- [Work required]: Retype each line exactly as it stands, beginning at the first line of the material and finishing with the line that contains "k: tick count".

- [Material for this task]:
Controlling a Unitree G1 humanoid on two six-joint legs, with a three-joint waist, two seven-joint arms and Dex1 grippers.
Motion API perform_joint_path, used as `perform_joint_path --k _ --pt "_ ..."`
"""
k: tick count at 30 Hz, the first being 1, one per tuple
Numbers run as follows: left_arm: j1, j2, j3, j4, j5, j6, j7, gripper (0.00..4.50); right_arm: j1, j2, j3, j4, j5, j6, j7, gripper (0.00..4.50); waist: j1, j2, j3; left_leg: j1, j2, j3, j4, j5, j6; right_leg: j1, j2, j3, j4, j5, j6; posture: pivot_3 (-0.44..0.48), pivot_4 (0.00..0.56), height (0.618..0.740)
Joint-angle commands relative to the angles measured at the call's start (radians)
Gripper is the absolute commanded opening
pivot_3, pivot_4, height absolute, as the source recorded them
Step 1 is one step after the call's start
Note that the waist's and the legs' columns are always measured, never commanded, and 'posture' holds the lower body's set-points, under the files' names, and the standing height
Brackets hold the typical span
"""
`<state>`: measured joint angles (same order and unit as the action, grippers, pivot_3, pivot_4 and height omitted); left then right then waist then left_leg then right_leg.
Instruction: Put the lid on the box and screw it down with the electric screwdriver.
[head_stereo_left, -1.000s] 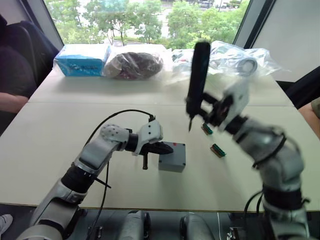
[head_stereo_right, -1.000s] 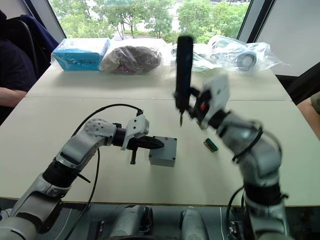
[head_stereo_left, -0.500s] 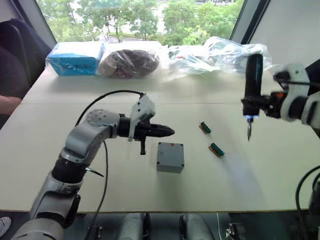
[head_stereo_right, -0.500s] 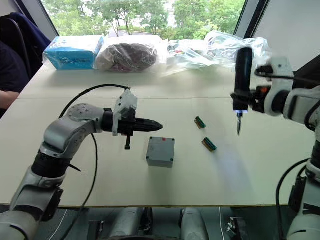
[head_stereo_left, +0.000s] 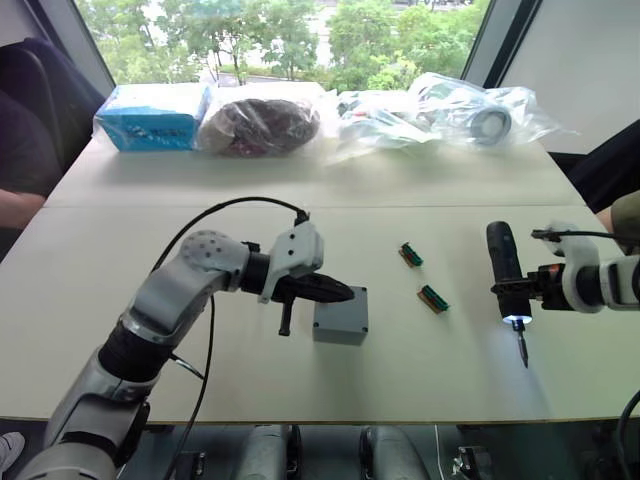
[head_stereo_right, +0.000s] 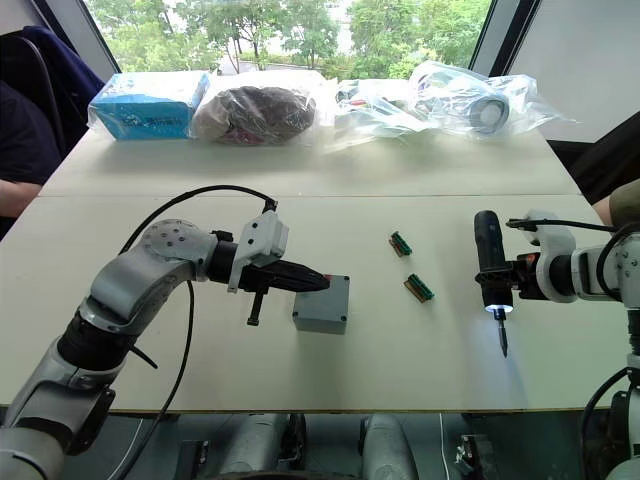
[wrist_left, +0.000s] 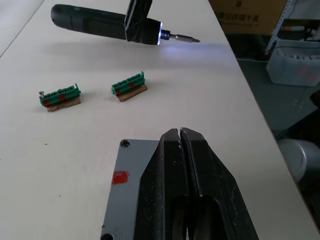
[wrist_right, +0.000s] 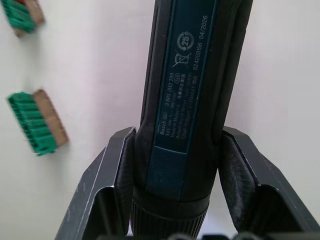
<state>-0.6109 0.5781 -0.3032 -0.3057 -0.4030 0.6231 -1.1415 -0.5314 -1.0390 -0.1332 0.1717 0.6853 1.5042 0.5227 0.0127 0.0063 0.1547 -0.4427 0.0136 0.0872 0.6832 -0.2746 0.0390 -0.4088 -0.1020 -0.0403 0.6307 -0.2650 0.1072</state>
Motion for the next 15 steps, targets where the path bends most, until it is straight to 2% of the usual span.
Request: perform_joint_path --k 1,3,4,6,8,10,13,15 --pt "-0.004 0.006 0.007 -0.023 0.004 -0.015 0.009 0.0 -0.024 -0.021 0.017 0.005 -0.043 -0.058 0.038 1.89 0.0 0.0 0.0 0.0 0.0 0.0 0.0 0.0 0.0 0.0 0.0 0.0 0.0 0.0 0.0 0.0 0.15 0.74" --pt "-0.004 0.01 0.009 -0.016 0.005 -0.018 0.008 0.0 -0.018 -0.02 0.037 0.007 -0.062 -0.072 0.048 1.89 -0.001 0.0 0.0 0.0 0.0 0.0 0.0 0.001 -0.001 0.0 0.0 0.0 0.0 0.0 0.0 0.0 0.15 0.74" --pt "-0.004 0.013 0.011 -0.012 0.005 -0.019 0.008 0.0 -0.016 -0.018 0.042 0.009 -0.07 -0.079 0.053 2.38 -0.001 0.0 0.0 0.0 0.0 0.0 0.0 0.001 -0.002 0.0 0.0 0.0 0.0 0.0 0.0 0.0 0.15 0.74" --pt "-0.004 0.018 0.018 -0.007 0.004 -0.02 0.008 0.0 -0.009 -0.02 0.052 0.008 -0.086 -0.091 0.063 2.94 0.0 0.0 0.0 0.0 0.0 0.0 0.0 0.002 -0.003 0.0 0.001 0.0 0.0 0.0 0.0 0.0 0.15 0.74" --pt "-0.004 0.024 0.025 -0.001 0.003 -0.021 0.01 0.0 -0.001 -0.023 0.055 0.003 -0.098 -0.097 0.073 3.77 0.0 0.0 0.0 0.0 0.0 0.0 0.0 0.002 -0.003 0.0 0.001 0.0 0.0 0.0 0.0 0.0 0.15 0.74" --pt "-0.005 0.033 0.035 0.004 0.002 -0.02 0.012 0.0 0.007 -0.029 0.055 -0.011 -0.107 -0.101 0.082 4.38 0.0 0.0 0.0 0.0 0.0 0.0 0.0 0.002 -0.003 0.001 0.001 0.0 0.0 0.0 0.0 0.0 0.15 0.74" --pt "-0.011 0.046 0.081 0.013 -0.029 0.001 0.019 0.0 0.017 -0.049 0.042 -0.049 -0.122 -0.125 0.094 4.48 0.0 0.0 0.0 0.0 0.0 -0.001 0.0 0.002 -0.004 0.001 0.001 0.0 0.0 0.0 0.0 0.0 0.15 0.74" --pt "-0.029 0.052 0.155 0.033 -0.083 0.042 0.033 0.0 -0.017 -0.069 0.002 -0.093 -0.104 -0.142 0.121 4.48 -0.001 0.0 0.0 0.0 0.0 -0.001 0.0 0.002 -0.004 0.001 0.001 0.0 0.0 0.0 0.0 0.0 0.15 0.74"
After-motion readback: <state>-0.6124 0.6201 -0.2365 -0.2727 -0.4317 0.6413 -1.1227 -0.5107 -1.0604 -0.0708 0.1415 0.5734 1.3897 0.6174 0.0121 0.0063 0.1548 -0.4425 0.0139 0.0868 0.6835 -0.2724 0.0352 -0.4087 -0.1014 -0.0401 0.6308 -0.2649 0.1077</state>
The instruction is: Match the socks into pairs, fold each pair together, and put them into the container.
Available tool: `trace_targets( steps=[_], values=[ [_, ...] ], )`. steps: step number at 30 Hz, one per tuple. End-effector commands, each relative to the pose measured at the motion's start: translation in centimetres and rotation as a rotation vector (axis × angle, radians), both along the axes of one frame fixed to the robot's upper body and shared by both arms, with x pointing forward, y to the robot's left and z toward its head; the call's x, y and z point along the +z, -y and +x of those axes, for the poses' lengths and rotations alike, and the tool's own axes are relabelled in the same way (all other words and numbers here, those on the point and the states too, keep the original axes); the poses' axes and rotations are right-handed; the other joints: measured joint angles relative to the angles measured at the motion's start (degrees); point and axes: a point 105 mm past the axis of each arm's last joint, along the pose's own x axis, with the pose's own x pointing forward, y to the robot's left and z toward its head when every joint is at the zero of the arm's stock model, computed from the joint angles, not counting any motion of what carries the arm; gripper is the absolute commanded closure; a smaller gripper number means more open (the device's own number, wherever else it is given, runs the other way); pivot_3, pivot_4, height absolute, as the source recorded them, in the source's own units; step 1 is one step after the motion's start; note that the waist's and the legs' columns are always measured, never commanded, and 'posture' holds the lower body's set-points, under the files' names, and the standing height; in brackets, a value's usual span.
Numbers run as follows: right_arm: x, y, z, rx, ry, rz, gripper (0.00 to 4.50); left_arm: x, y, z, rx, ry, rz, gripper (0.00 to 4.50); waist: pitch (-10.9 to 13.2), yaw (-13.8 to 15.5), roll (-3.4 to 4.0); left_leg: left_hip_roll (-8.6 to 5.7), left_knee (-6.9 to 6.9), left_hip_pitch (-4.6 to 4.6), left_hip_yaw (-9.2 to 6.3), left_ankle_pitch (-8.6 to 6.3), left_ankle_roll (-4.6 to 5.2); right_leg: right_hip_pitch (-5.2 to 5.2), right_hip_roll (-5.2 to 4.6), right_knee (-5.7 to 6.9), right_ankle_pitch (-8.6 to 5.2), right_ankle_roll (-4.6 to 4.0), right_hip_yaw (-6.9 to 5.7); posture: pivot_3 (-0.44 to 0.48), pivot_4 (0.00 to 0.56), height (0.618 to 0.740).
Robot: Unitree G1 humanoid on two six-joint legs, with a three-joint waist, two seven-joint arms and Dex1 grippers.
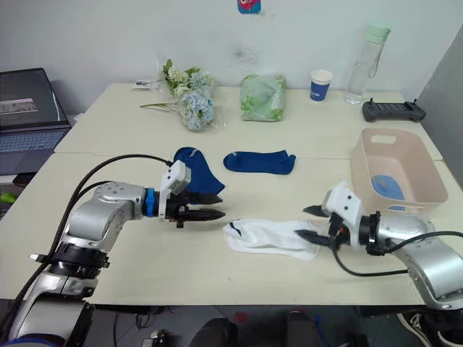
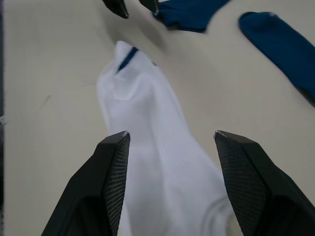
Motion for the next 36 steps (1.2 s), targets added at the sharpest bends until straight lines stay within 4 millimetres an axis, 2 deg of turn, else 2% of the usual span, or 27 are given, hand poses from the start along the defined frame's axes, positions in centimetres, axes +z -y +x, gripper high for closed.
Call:
trace_targets(
  steps=[1, 7, 13, 16, 19, 22, 25, 26, 29, 33, 36],
  values=[
    [-0.1, -0.5, -0.8, 0.052, 0.042, -0.038, 1.57, 0.3, 0.4, -0.5, -0.037, 0.036, 0.018, 2.11, 0.0, 0.0, 0.00, -0.01, 0.00, 0.00, 0.00, 0.00, 0.00, 0.00, 0.00, 0.00, 0.00, 0.00, -0.01, 0.000, 0.150, 0.740],
    [-1.7, 0.3, -0.9, 0.083, 0.092, -0.154, 1.57, -1.4, 1.2, -0.9, -0.040, 0.028, 0.031, 2.11, 0.0, 0.1, -0.01, -0.03, 0.01, -0.01, 0.02, 0.00, 0.00, 0.01, 0.00, -0.05, 0.00, 0.00, 0.00, 0.000, 0.150, 0.740],
    [-2.4, -0.2, -0.8, 0.102, 0.111, -0.165, 1.57, -2.0, 2.4, -1.2, -0.068, 0.016, 0.016, 2.11, 0.0, 0.1, -0.01, -0.02, 0.01, -0.01, 0.01, 0.00, 0.00, 0.01, 0.00, -0.02, 0.00, 0.00, -0.01, 0.000, 0.150, 0.740],
    [-3.0, 0.0, -0.7, 0.102, 0.119, -0.183, 1.55, -2.6, 2.2, -1.2, -0.066, 0.010, 0.050, 2.71, 0.0, 0.0, -0.01, 0.00, 0.01, 0.01, 0.01, 0.00, 0.00, 0.01, 0.01, -0.01, 0.00, 0.00, -0.01, 0.000, 0.150, 0.740],
    [-3.4, 0.1, -0.6, 0.089, 0.106, -0.171, 2.18, -2.6, 2.1, -1.1, -0.053, -0.011, 0.021, 3.66, 0.0, 0.1, -0.01, -0.01, 0.01, 0.01, 0.01, 0.00, 0.00, 0.01, 0.02, -0.01, 0.00, 0.00, -0.02, 0.000, 0.150, 0.740],
    [-3.7, 0.3, -0.4, 0.079, 0.106, -0.171, 3.23, -2.5, 2.1, -1.1, -0.059, -0.016, 0.023, 4.50, 0.0, 0.1, -0.01, -0.01, 0.01, 0.01, 0.01, 0.00, 0.00, 0.01, 0.01, -0.01, 0.00, 0.00, -0.02, 0.000, 0.150, 0.740],
    [-3.7, 0.6, -0.1, 0.065, 0.114, -0.173, 4.27, -2.2, 2.2, -1.1, -0.055, -0.031, 0.004, 4.50, 0.0, 0.1, -0.01, -0.01, 0.01, 0.01, 0.01, 0.00, 0.00, 0.01, 0.01, -0.01, 0.00, 0.00, -0.02, 0.000, 0.150, 0.740],
    [-3.7, 0.8, 0.0, 0.063, 0.117, -0.176, 4.45, -1.9, 2.3, -1.0, -0.047, -0.043, -0.012, 4.50, 0.0, 0.1, -0.01, -0.01, 0.01, 0.01, 0.01, 0.00, 0.00, 0.01, 0.01, -0.01, 0.00, 0.00, -0.02, 0.000, 0.150, 0.740],
    [-3.6, 1.2, 0.2, 0.056, 0.131, -0.187, 4.45, -1.0, 2.4, -0.9, -0.034, -0.099, -0.055, 4.50, 0.0, 0.1, -0.01, -0.01, 0.01, 0.01, 0.01, 0.00, 0.00, 0.01, 0.02, -0.01, 0.00, 0.00, -0.03, 0.000, 0.150, 0.740],
    [-3.4, 1.6, 0.4, 0.058, 0.144, -0.198, 4.45, 0.1, 2.3, -1.6, -0.040, -0.242, -0.099, 4.50, 0.0, 0.0, -0.01, -0.02, 0.01, 0.00, 0.01, 0.00, 0.00, 0.01, 0.07, 0.01, 0.00, 0.00, -0.04, 0.000, 0.150, 0.740],
    [-3.5, 1.6, 0.3, 0.071, 0.150, -0.210, 4.45, 0.6, 2.2, -1.3, 0.012, -0.356, -0.115, 4.50, 0.0, 0.0, -0.01, -0.02, 0.01, 0.01, 0.00, 0.00, 0.00, 0.01, 0.09, 0.02, 0.00, 0.00, -0.05, 0.000, 0.150, 0.740]
  ],
)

- [Answer to this problem]:
Controlling a Unitree G1 humanoid on two six-joint legs, with a three-joint waist, two seven-joint arms and Dex1 grippers.
Motion API perform_joint_path, used as `perform_joint_path --k _ --pt "_ ..."`
"""
k: tick count at 30 Hz, the first being 1, one per tuple

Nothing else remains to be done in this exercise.